Work to complete:
Of the lines listed below, return exactly those that run from the line containing "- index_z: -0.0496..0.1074" through the line containing "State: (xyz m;", both included.

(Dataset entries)
■ ■ ■ ■ ■ ■ ■
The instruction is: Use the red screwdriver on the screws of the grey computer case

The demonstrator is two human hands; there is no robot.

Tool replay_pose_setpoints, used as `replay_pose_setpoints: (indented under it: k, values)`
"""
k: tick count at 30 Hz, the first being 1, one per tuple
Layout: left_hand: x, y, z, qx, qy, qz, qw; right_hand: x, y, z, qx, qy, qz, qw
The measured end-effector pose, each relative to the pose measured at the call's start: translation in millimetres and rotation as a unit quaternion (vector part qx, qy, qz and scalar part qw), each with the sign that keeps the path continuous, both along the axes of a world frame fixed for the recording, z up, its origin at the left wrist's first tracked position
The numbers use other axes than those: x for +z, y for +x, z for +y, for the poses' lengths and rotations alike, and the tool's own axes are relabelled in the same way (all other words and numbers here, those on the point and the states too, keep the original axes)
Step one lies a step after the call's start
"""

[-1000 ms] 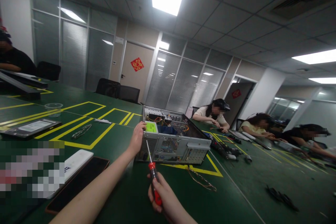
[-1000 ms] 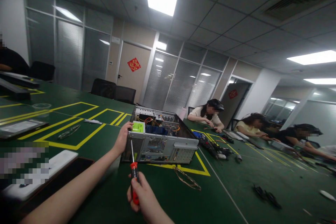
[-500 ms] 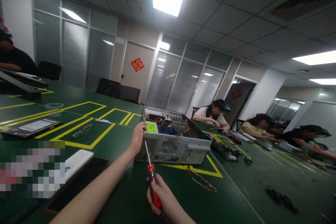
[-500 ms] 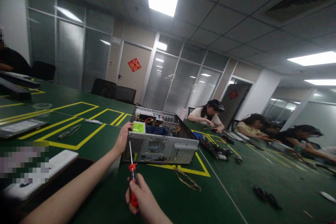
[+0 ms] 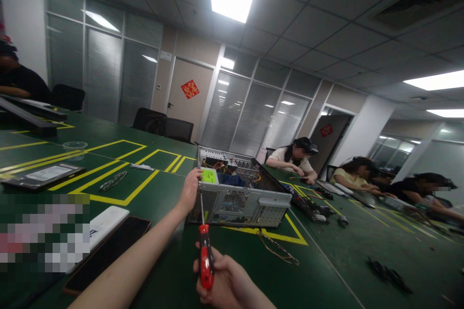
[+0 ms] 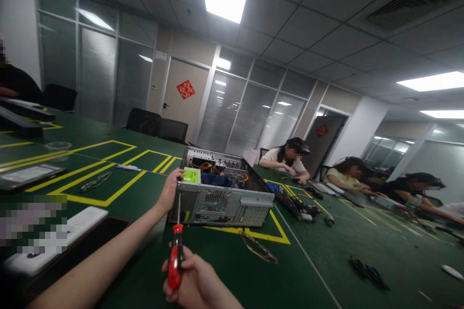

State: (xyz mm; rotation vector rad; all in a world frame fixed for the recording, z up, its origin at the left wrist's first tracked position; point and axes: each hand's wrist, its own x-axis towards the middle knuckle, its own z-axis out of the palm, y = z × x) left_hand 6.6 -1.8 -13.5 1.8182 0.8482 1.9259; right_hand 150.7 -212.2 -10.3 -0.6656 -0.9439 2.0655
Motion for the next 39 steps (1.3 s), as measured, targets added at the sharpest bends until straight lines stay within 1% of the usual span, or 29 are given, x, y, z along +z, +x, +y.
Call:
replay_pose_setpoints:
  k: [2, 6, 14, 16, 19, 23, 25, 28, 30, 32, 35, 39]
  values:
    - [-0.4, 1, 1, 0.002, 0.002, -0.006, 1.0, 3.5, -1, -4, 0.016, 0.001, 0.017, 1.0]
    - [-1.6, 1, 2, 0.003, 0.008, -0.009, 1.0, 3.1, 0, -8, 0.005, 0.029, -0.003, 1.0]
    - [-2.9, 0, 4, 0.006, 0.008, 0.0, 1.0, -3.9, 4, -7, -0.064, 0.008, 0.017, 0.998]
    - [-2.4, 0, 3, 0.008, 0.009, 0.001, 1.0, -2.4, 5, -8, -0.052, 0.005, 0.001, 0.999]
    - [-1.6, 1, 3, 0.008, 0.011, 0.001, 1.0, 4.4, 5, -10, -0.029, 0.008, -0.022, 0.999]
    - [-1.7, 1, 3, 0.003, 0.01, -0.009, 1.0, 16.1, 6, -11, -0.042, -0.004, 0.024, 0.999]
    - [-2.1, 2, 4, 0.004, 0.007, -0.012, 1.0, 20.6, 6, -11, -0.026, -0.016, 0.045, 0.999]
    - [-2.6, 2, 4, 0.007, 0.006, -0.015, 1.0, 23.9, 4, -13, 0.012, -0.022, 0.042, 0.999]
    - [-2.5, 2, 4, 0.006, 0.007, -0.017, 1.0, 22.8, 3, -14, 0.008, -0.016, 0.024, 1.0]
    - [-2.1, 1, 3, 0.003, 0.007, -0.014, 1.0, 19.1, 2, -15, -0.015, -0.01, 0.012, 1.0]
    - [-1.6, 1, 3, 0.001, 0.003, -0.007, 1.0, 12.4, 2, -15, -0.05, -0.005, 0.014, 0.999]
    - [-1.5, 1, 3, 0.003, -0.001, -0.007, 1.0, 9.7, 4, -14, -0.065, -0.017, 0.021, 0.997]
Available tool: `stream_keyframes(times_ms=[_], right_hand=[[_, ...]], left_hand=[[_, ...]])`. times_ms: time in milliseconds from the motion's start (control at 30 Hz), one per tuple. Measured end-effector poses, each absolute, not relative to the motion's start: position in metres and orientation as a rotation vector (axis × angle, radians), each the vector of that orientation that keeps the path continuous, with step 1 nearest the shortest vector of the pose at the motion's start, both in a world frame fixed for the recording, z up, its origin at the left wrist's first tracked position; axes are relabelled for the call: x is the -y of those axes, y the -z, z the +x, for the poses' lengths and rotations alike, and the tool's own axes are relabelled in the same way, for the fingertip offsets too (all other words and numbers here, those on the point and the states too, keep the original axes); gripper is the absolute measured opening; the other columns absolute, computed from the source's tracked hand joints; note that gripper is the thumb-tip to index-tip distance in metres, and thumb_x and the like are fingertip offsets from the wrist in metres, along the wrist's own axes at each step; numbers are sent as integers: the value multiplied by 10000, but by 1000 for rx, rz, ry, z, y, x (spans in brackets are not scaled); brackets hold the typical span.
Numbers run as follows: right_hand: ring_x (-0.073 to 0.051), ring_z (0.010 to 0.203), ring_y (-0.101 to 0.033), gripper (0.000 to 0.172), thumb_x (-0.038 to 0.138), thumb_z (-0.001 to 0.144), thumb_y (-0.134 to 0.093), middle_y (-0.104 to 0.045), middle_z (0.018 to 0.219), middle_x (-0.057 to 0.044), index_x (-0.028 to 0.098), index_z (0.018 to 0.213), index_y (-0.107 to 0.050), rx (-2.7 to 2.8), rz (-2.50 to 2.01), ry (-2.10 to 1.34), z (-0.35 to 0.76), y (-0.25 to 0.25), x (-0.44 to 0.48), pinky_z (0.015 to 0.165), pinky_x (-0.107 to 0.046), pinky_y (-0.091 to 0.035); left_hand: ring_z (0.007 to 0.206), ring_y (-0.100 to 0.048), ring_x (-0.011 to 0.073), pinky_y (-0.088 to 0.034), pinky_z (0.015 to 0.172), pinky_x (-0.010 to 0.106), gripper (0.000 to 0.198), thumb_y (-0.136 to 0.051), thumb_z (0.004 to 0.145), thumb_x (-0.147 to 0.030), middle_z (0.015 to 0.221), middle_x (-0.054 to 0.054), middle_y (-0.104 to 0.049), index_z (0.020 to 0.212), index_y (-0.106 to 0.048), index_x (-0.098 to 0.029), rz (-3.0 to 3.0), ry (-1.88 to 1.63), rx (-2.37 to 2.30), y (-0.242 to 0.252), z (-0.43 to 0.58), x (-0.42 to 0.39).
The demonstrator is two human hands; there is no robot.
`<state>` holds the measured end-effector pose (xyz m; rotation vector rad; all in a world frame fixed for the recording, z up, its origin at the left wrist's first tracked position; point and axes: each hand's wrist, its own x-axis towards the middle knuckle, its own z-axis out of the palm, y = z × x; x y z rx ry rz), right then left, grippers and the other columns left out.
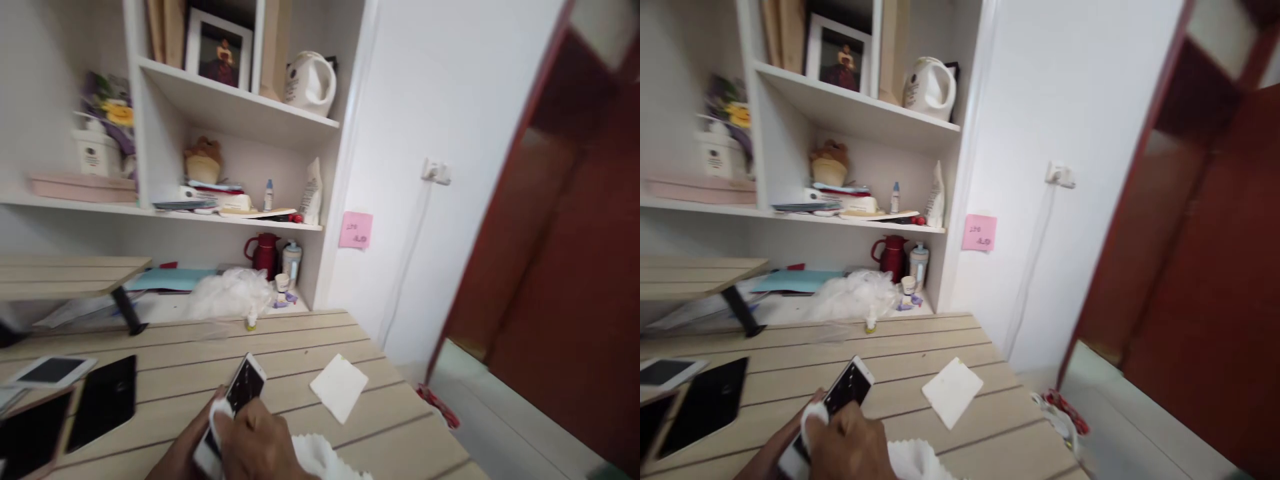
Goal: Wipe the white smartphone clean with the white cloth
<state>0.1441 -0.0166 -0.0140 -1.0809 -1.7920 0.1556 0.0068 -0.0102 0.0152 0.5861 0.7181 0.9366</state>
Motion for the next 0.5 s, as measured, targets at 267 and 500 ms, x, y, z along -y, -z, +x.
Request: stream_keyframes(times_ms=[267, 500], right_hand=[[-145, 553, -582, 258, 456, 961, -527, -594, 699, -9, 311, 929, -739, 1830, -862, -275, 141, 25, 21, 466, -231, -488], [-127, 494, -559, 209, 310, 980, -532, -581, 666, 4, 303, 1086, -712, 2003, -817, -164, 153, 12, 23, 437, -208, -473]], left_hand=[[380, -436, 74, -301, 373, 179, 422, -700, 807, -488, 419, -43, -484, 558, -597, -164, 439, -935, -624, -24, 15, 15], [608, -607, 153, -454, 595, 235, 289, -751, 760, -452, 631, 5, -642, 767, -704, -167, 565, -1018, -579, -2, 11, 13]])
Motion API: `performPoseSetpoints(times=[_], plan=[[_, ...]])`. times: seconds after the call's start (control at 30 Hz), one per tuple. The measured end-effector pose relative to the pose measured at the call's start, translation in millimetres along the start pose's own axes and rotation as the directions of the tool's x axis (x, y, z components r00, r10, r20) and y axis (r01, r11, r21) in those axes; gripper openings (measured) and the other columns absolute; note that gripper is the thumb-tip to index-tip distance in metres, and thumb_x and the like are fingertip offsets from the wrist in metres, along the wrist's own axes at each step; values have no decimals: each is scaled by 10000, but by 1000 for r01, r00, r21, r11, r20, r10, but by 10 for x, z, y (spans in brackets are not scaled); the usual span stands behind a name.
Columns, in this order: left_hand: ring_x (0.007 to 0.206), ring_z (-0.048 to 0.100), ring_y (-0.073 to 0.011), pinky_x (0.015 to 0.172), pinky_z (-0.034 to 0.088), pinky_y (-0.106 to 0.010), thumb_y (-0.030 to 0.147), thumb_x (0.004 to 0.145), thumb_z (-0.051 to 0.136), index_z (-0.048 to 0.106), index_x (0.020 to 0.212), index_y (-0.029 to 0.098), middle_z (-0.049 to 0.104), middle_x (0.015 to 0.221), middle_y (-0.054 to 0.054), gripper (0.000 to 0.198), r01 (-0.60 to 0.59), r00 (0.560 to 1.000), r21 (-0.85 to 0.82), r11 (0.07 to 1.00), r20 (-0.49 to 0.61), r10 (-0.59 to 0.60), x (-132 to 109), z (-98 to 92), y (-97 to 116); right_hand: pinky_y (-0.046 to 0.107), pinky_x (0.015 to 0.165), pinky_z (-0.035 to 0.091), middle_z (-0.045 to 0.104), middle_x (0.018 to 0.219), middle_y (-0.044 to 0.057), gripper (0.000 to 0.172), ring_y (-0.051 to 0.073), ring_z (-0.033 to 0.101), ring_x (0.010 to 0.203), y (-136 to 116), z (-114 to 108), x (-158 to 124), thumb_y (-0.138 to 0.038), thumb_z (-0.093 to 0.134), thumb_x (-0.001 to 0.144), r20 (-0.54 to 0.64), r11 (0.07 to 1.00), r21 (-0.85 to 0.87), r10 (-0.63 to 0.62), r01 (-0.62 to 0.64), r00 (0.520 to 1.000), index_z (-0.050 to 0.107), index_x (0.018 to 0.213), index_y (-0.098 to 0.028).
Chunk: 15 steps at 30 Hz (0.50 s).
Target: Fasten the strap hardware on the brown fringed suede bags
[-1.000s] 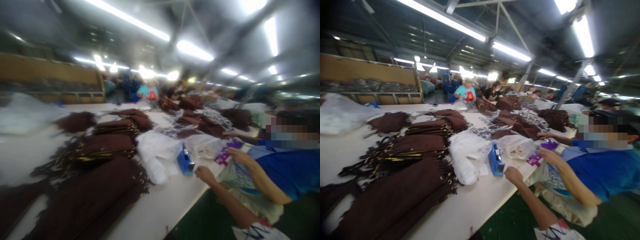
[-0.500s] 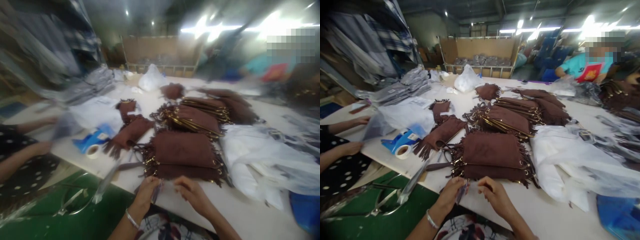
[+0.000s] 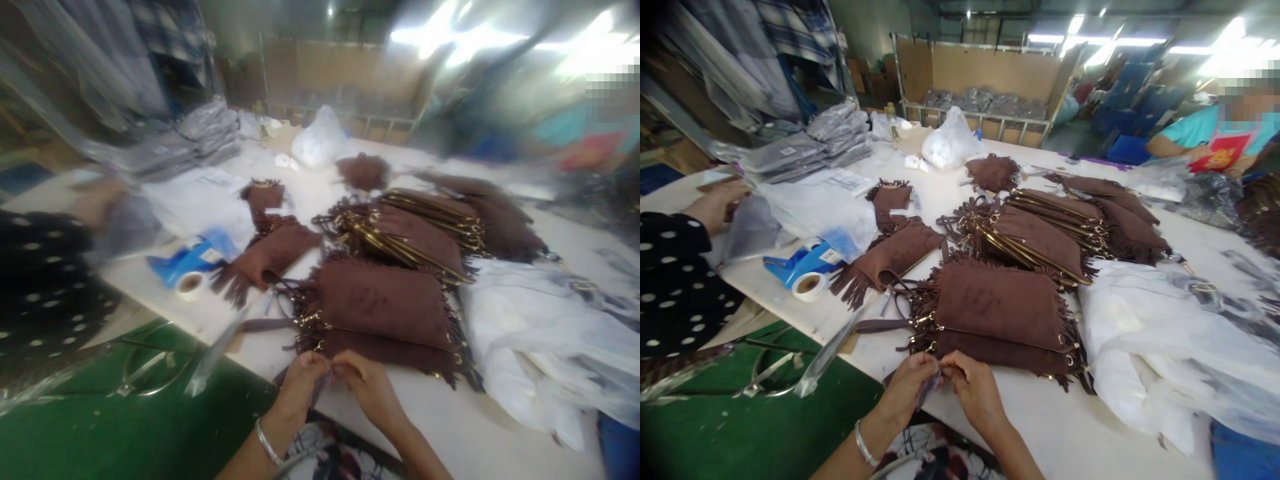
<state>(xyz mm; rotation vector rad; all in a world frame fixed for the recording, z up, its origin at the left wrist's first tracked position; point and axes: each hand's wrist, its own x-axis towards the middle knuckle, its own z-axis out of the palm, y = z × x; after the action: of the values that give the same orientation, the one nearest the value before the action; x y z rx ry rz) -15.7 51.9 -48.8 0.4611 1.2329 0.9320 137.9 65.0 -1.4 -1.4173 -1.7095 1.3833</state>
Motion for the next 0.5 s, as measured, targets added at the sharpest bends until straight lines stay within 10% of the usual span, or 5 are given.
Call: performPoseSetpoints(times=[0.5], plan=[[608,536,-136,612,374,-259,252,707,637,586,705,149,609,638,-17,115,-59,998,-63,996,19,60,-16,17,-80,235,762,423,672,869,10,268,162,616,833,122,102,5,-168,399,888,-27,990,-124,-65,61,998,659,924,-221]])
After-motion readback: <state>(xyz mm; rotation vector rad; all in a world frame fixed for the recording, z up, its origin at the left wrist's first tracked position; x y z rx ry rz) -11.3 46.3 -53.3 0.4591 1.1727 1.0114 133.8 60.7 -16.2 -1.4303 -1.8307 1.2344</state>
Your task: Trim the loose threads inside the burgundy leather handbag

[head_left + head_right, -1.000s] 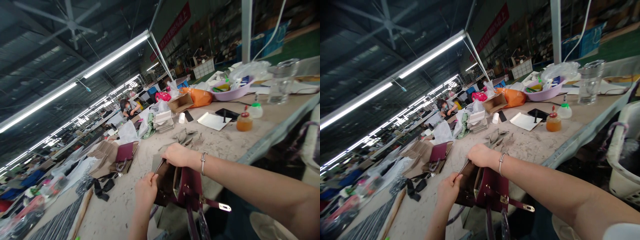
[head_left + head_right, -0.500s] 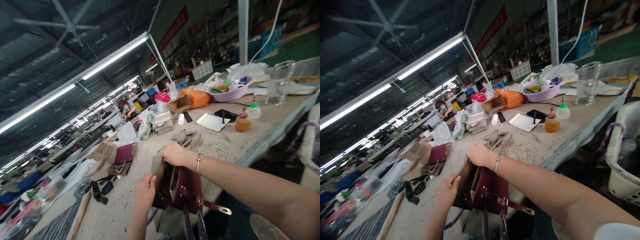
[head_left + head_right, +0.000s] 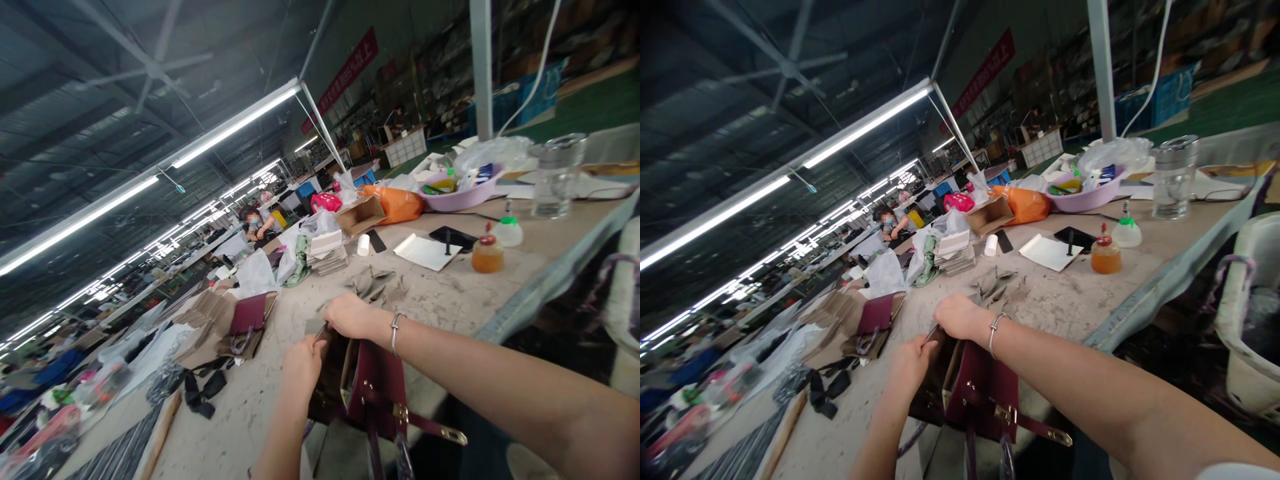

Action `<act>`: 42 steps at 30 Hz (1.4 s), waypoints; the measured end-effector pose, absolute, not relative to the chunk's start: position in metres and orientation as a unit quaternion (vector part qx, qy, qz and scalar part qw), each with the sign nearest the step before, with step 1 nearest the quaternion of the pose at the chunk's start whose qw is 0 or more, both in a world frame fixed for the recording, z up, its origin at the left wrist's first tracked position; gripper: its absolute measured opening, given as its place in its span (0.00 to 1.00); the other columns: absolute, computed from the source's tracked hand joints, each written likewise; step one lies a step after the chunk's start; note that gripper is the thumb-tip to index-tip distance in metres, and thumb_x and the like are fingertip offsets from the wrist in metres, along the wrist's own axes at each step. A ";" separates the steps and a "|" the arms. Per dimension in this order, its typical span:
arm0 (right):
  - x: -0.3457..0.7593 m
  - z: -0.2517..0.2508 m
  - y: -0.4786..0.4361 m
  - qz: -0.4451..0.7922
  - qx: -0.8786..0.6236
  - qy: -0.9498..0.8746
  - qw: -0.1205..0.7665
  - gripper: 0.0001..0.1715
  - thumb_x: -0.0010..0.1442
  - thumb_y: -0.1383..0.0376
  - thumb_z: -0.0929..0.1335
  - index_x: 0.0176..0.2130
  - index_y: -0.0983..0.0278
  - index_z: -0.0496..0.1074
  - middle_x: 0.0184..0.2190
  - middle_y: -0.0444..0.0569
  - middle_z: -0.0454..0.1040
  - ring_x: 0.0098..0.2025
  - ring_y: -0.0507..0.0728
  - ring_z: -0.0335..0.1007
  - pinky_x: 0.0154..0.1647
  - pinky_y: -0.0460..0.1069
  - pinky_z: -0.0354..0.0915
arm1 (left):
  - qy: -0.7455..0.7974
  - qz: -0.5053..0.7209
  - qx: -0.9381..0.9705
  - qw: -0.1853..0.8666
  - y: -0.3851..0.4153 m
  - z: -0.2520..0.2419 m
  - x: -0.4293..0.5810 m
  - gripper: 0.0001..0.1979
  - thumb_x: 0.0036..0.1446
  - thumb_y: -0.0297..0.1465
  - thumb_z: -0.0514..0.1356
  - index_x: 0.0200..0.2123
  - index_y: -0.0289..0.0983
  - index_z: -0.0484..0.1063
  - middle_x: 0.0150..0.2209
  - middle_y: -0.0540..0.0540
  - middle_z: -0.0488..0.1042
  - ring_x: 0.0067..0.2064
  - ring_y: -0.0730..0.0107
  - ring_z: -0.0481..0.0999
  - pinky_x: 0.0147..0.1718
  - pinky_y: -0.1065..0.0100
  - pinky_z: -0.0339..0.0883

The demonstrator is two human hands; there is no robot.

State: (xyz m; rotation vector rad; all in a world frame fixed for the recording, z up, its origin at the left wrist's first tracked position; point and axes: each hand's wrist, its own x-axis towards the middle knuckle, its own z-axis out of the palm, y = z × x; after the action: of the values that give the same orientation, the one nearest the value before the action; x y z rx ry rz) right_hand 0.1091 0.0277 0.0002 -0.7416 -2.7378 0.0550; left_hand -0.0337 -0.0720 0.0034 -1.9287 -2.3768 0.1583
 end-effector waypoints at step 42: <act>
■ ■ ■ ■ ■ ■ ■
Result of the task:
  - index_z: -0.0496..0.1074
  - middle_x: 0.0184..0.2190
  - middle_y: -0.0444..0.0569
  - middle_z: -0.0454..0.1040
  - ring_x: 0.0098..0.2025
  - ring_y: -0.0507..0.0728
  - ring_z: -0.0335..0.1007
  - pinky_x: 0.0154..0.1647
  - pinky_y: -0.0460..0.1069
  - pinky_z: -0.0354..0.0915
arm1 (left):
  - qy: -0.7455..0.7974
  - qz: -0.5053..0.7209
  - qx: -0.9381..0.9705
  - qw: -0.1853..0.8666
  - y: -0.3851..0.4153 m
  - z: -0.2520..0.2419 m
  - x: -0.4293..0.5810 m
  - gripper: 0.0001..0.1979
  - thumb_x: 0.0036..0.1446
  - thumb_y: -0.0297..0.1465
  - thumb_z: -0.0514..0.1356
  - index_x: 0.0200..0.2123
  - index_y: -0.0289..0.0983
  - index_z: -0.0484..0.1063
  - middle_x: 0.0150..0.2209
  - middle_y: -0.0540..0.0540
  - middle_z: -0.0488..0.1042
  - ring_x: 0.0067..0.2064
  - ring_y: -0.0730..0.0107
  - ring_z: -0.0481..0.0999
  - pinky_x: 0.0147..0.1718
  - pinky_y: -0.1065..0.0100
  - pinky_z: -0.0339..0.0883

The demonstrator is two human hands; there is no robot.

State: (xyz m; rotation vector rad; all in a world frame fixed for the recording, z up, its origin at the left wrist's first tracked position; point and axes: each hand's wrist, its own x-axis towards the middle knuckle, its own z-axis out of the palm, y = z × x; after the action: of the values that give the same orientation, the one nearest the value before the action; x y z rx ry rz) right_hand 0.1091 0.0277 0.0002 -0.7416 -2.7378 0.0550; left_hand -0.0337 -0.0720 0.0034 -1.9287 -2.3768 0.1583

The given answer completes the exercise.